Maybe gift wrapping?" Berman headed for the back of the store. Bob wandered
around exploring Petropolis's remaining inhabitants. He wondered what would
become of Berman's sorry leftovers. There were always bottom fishers who
snapped up anything cheap enough. And women who couldn't resist a runt of the
litter. Berman would
probably find customers for most of the pets. Maybe some store would buy the
rest of the miserable collection. He poked his finger at a cat sitting on
some newspapers in a wire mesh cage. It wasn't a kitten, it wasn't full
grown. "Definitely a hard sell," Bob said, "but you might get
lucky." The cat rolled over and let Bob scratch its belly. Bob continued
his browsing, feeling more and more depressed. He was impatient to get out of
there, get home, get his new fish settled, and either fix himself a snack,
maybe an avocado stuffed with tuna, or go over to the White Horse Tavern for
a cheeseburger and a beer. He caught a look at himself in a wall mirror
behind a budgie cage looking pasty and pale in that thin synthetic flicker.

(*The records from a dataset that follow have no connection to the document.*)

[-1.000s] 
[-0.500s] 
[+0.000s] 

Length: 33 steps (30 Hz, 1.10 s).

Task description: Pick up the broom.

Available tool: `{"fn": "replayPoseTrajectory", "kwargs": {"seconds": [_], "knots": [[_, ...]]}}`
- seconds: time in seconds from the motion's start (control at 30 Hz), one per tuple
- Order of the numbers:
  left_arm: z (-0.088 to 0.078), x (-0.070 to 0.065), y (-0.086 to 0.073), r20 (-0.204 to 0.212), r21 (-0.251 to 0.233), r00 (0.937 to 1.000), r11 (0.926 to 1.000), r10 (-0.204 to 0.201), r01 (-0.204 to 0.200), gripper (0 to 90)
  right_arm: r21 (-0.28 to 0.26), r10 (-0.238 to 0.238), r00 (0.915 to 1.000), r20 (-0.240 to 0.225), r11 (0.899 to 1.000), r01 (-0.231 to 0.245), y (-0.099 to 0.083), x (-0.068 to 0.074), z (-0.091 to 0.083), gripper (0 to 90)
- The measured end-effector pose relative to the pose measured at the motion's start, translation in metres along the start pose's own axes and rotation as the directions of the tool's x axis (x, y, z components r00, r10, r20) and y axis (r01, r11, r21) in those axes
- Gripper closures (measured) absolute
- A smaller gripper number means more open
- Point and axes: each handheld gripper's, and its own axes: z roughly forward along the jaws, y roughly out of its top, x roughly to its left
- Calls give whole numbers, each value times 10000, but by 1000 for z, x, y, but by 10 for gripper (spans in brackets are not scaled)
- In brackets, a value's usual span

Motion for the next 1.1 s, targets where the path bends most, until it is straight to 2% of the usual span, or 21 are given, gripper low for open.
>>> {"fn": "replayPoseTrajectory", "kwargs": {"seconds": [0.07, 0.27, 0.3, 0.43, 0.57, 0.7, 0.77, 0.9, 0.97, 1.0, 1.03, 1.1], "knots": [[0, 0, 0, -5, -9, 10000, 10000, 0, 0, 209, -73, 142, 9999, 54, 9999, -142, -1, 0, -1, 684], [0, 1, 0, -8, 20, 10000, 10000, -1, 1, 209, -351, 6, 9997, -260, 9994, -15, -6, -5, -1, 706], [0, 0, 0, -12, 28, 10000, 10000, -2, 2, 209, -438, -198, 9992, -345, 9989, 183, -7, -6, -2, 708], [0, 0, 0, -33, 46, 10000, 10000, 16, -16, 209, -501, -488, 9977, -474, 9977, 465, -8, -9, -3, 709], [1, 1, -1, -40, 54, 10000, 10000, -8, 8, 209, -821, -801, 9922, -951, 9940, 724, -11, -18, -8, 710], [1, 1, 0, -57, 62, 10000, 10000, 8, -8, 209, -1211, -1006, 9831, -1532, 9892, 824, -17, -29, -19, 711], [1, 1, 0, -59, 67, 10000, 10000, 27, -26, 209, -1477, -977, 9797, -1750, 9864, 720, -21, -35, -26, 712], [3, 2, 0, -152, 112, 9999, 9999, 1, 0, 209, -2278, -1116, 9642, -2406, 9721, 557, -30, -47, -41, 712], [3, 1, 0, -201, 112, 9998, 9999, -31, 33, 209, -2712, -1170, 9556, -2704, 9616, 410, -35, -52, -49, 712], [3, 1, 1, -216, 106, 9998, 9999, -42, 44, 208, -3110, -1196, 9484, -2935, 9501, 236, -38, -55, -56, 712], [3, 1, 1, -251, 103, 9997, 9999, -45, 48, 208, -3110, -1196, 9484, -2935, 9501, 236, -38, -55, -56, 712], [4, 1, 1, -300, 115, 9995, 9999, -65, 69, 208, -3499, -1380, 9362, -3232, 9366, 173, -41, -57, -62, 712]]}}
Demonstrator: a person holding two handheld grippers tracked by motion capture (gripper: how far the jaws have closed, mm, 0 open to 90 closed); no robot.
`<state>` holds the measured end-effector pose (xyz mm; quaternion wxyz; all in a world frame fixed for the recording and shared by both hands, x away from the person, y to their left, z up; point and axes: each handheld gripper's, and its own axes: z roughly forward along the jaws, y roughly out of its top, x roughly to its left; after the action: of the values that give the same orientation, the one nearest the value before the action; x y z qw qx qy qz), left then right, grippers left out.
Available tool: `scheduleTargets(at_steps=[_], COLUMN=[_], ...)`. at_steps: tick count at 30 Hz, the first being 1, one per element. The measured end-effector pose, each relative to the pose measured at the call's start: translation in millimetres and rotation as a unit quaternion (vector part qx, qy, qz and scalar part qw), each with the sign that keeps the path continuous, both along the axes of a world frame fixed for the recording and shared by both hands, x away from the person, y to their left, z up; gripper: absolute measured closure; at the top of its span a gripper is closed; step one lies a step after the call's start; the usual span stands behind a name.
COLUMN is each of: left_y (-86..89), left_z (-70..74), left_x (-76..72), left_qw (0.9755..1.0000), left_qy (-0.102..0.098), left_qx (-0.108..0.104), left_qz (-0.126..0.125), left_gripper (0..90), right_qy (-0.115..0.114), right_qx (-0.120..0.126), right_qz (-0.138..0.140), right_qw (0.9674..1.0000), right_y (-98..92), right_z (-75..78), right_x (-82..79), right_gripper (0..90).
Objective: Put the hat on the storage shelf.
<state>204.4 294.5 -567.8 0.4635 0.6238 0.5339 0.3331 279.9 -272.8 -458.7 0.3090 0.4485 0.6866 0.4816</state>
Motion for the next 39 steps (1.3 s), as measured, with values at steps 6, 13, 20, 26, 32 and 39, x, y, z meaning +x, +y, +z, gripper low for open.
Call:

Bob watched the one last bird, a faded blue looser with a bent beak, flap
riddled wings that reminded him of World War I fighter planes after a tough
skirmish. "Mr. Berman?" he yelled. "I have a busy day. Could
we finish our business please? I don't mean to rush you, but...." Bob
got no answer. He figured that Berman was taking a piss or finishing off a
sandwich. Who could tell with that sullen man? He was probably half senile,
he might have forgotten the whole transaction. Bob navigated
past tables, boxes, and vacant cases following Berman's path to wherever it
was he kept his supplies and probably a Mosler Safe with six combination
locks. Petropolis was most likely Berman's home as well as his store. He must
have gotten himself a bed and a hot plate and holed up there for half a
century. "Berman? Can you hear me? I can't just hang around." Bob turned an
unexpected comer, went down a corridor, and found Berman's secret nest. His
suspicions were correct. There was a desk, a safe, a hot plate, a cabinet
stuffed with clothes and a cot with a rusty frame. Berman was lying on the
floor holding a calculator. Water spilled from a Petropolis carry bag made a
puddle near Berman's head. Bob knew immediately that Berman was dead. He felt
for a pulse and tried CPR but it was no use. No more Midas, no more Berman. A
very bad day. Bob found a telephone on Berman's desk under a pile of
catalogs. All it could get was a dismal buzz. He remembered what Berman said
about the landlord's campaign to evict him. Bob could have kicked himself for
leaving his cellular back home. He never went anyplace without it. But coping
with his dead fish upset even entrenched habits. Bob took time
to cover Berman's body with a blanket, then went to get help. He got as far
as the defended outer door. The locks and bolts were secure. He went back to
find Berman's keys, riffling through a multitude of pockets in his pants,
vest, and shirt, but found nothing but a wallet and a Swiss Army knife. Bob
felt the clutch of understandable anxiety. "God knows where this nut
case hides his keys," Bob said to Berman's corpse. "You got me
locked in this pig sty. No phone. No water. Sometimes no electric." What
about customers; Did Berman have any customers left? After an hour
of banging against the metal plates that closed off Petropolis's front
window, after screaming for attention at what seemed like air vents, after
looking for some possible exit from his curious predicament, Bob accepted
that he had a problem. Best case scenario, some loyal patron would come up
the stairs and knock knock knock. But when? Worst case, no customers would
come calling and Berman still had three months to clear out. Three months?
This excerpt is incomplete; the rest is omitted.